Search the records for "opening". Report every line where it occurs.

**INPUT FOR THIS TASK**:
[Start of section]

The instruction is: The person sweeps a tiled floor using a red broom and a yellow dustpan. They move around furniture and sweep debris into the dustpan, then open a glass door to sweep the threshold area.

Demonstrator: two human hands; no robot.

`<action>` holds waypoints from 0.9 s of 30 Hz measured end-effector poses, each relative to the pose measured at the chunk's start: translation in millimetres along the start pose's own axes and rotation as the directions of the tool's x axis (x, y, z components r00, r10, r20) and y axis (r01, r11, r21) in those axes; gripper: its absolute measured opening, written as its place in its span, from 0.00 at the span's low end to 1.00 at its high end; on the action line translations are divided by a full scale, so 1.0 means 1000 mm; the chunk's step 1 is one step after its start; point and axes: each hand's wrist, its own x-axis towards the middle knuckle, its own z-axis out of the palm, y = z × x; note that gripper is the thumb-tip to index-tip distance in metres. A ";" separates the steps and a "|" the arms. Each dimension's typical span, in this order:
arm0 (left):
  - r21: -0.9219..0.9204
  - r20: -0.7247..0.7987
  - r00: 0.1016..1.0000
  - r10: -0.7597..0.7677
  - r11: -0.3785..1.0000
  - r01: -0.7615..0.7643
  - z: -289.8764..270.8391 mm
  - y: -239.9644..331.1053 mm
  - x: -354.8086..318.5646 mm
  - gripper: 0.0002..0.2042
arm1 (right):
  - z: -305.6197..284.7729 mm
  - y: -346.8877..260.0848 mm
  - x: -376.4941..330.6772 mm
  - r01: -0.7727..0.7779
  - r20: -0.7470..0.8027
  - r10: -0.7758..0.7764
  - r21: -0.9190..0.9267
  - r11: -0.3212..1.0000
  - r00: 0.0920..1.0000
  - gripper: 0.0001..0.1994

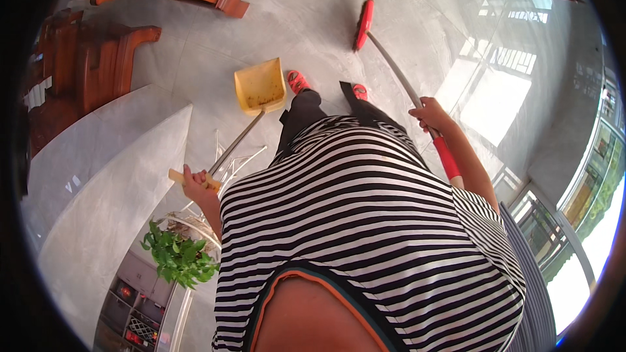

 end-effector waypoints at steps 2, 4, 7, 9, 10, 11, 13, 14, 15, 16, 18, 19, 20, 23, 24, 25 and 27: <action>0.080 -0.007 1.000 -0.008 0.997 0.009 0.003 0.007 0.050 0.18 | 0.048 -0.045 0.009 0.006 0.023 -0.006 -0.023 1.000 1.000 0.11; 0.132 -0.004 0.999 -0.042 0.990 0.042 0.014 0.008 0.070 0.16 | 0.068 -0.087 0.011 0.070 0.040 -0.069 -0.016 0.997 0.997 0.10; 0.180 0.048 0.998 -0.037 0.983 0.028 0.039 0.022 0.080 0.15 | 0.088 -0.143 0.058 0.211 0.139 -0.210 0.006 0.977 0.968 0.10; 0.240 0.106 0.994 -0.034 0.971 0.008 0.062 0.041 0.082 0.18 | 0.107 -0.191 0.106 0.318 0.160 -0.317 0.017 0.948 0.935 0.12; 0.271 0.133 0.991 -0.032 0.963 -0.005 0.074 0.050 0.081 0.20 | 0.112 -0.221 0.120 0.350 0.174 -0.347 0.015 0.937 0.922 0.13; 0.292 0.160 0.987 -0.025 0.956 -0.023 0.084 0.056 0.081 0.20 | 0.117 -0.243 0.141 0.354 0.186 -0.347 -0.007 0.935 0.919 0.14; 0.332 0.202 0.979 -0.010 0.942 -0.059 0.098 0.068 0.080 0.20 | 0.120 -0.275 0.172 0.326 0.190 -0.340 0.101 0.940 0.921 0.14; 0.293 0.213 0.977 -0.007 0.955 -0.056 0.099 0.069 0.085 0.15 | 0.120 -0.279 0.192 0.251 0.227 -0.303 0.232 0.940 0.925 0.14; 0.299 0.230 0.973 -0.002 0.952 -0.069 0.104 0.072 0.087 0.15 | 0.117 -0.278 0.203 0.227 0.227 -0.293 0.277 0.934 0.929 0.15; 0.305 0.244 0.970 0.001 0.949 -0.077 0.107 0.076 0.086 0.15 | 0.113 -0.274 0.209 0.200 0.230 -0.280 0.316 0.927 0.932 0.15; 0.318 0.261 0.965 0.003 0.944 -0.089 0.111 0.083 0.088 0.15 | 0.095 -0.244 0.213 0.284 0.221 -0.355 0.297 0.912 0.908 0.14; 0.316 0.268 0.964 0.001 0.945 -0.089 0.116 0.083 0.091 0.15 | 0.084 -0.219 0.207 0.330 0.203 -0.398 0.302 0.894 0.894 0.14; 0.306 0.266 0.964 0.003 0.948 -0.088 0.118 0.083 0.092 0.15 | 0.076 -0.196 0.193 0.256 0.150 -0.303 0.267 0.929 0.941 0.14; 0.310 0.278 0.960 0.012 0.945 -0.101 0.127 0.080 0.104 0.16 | 0.053 -0.134 0.131 0.085 0.076 -0.126 0.398 0.913 0.989 0.14; 0.305 0.267 0.964 0.004 0.948 -0.088 0.131 0.078 0.106 0.16 | 0.046 -0.122 0.114 -0.013 0.049 -0.009 0.421 0.907 0.999 0.13; 0.299 0.258 0.966 -0.001 0.951 -0.079 0.137 0.076 0.107 0.16 | 0.037 -0.099 0.108 -0.026 0.009 0.024 0.427 0.904 1.000 0.12; 0.300 0.260 0.965 -0.011 0.951 -0.070 0.152 0.075 0.108 0.16 | 0.030 -0.080 0.096 -0.047 -0.080 0.087 0.403 0.914 0.993 0.11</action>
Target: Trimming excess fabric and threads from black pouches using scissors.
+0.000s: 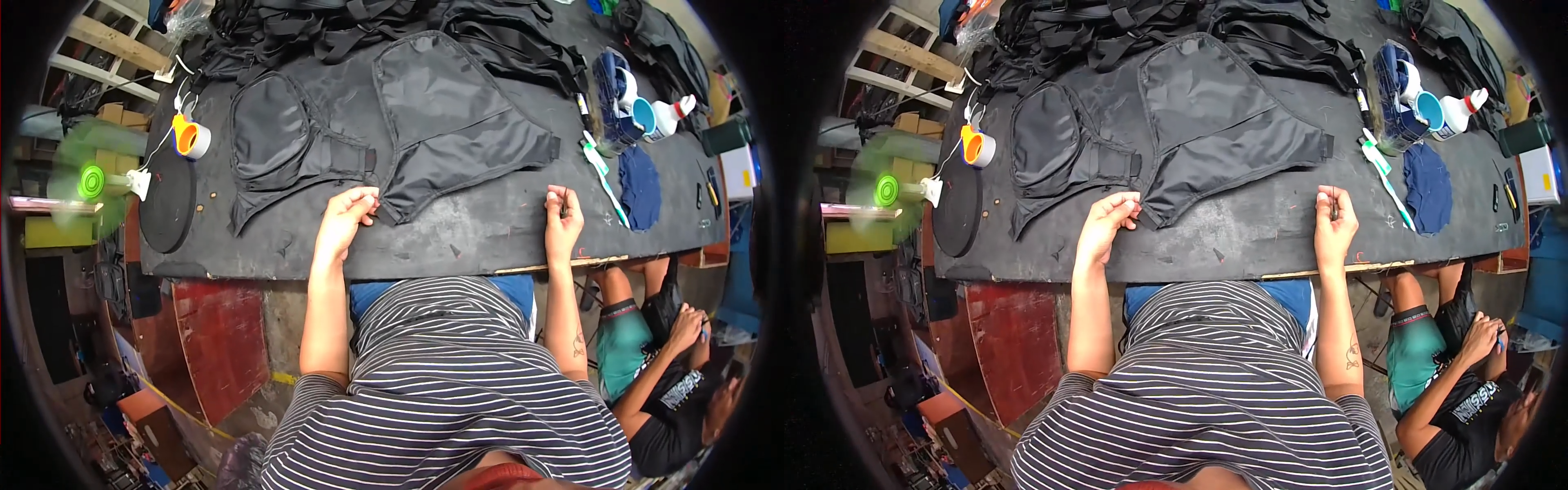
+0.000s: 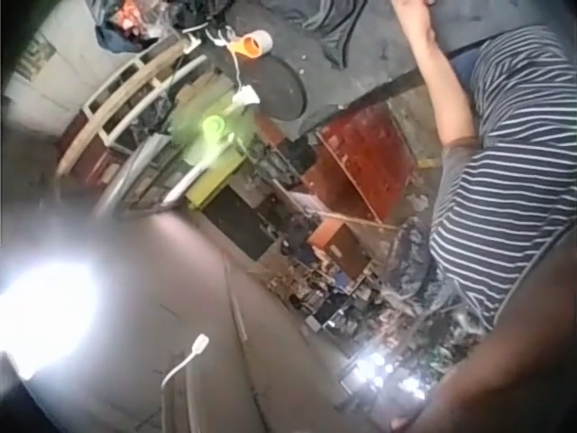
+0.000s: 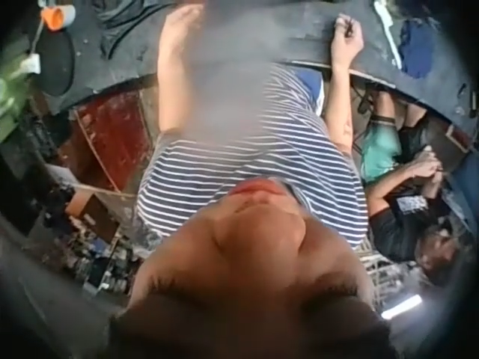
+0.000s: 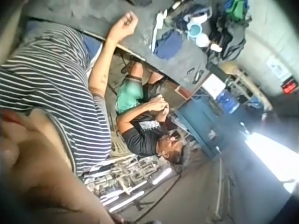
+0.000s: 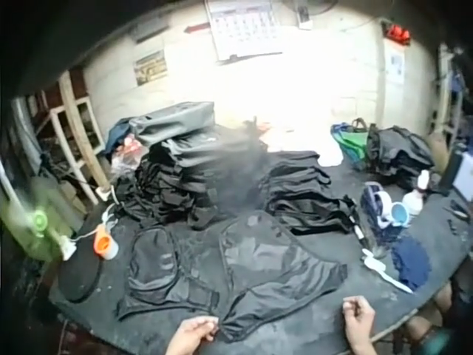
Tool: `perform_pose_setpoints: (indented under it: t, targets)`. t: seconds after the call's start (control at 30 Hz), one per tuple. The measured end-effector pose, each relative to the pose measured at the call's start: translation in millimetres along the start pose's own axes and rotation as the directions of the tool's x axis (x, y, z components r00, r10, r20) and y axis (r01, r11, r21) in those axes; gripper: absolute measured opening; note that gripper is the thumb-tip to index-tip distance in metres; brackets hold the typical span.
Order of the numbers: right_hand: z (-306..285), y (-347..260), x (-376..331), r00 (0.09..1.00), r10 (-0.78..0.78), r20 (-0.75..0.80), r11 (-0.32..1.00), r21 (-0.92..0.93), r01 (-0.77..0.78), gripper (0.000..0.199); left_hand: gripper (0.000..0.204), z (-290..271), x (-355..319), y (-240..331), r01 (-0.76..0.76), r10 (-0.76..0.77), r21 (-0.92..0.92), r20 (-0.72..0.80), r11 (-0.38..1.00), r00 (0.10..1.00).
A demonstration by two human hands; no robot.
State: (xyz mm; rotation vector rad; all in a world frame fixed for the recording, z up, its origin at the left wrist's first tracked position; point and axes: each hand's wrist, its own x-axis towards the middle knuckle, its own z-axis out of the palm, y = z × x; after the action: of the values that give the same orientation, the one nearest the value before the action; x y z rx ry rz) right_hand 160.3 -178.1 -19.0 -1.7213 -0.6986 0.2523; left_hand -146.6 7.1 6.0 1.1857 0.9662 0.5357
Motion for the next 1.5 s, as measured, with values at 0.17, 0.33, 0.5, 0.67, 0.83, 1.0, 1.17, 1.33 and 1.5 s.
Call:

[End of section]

**RESPONSE TO THE TASK**:
`<action>` holds waypoints from 0.9 s of 30 Hz measured end-effector poses, each relative to the pose measured at the chunk's start: translation in millimetres along the start pose's own axes and rotation as the directions of the tool's x axis (x, y, z components r00, r10, r20) and y axis (r01, r11, r21) in those axes; gripper: its absolute measured opening, written as its place in its span, from 0.00 at the span's low end to 1.00 at its high end; on the action line translations are divided by a full scale, so 1.0 means 1000 mm; the chunk's step 1 is one step after its start; point and axes: each hand's wrist, its own x-axis towards the middle knuckle, its own z-axis out of the palm, y = z × x; note that gripper is the thumb-tip to index-tip distance in metres. A ";" separates the steps and a "|" the arms. Each dimension's typical span, in this order:
Tool: `perform_pose_setpoints: (indented under it: t, targets)`. t: seconds after the call's start (control at 30 Hz), one per tuple. The measured end-effector pose, each relative to the pose measured at the call's start: translation in millimetres along the start pose's own axes and rotation as the directions of the tool's x axis (x, y, z components r00, r10, r20) and y axis (r01, r11, r21) in those axes; gripper: absolute measured opening; note that gripper is the thumb-tip to index-tip distance in metres; brackets hold the typical span.

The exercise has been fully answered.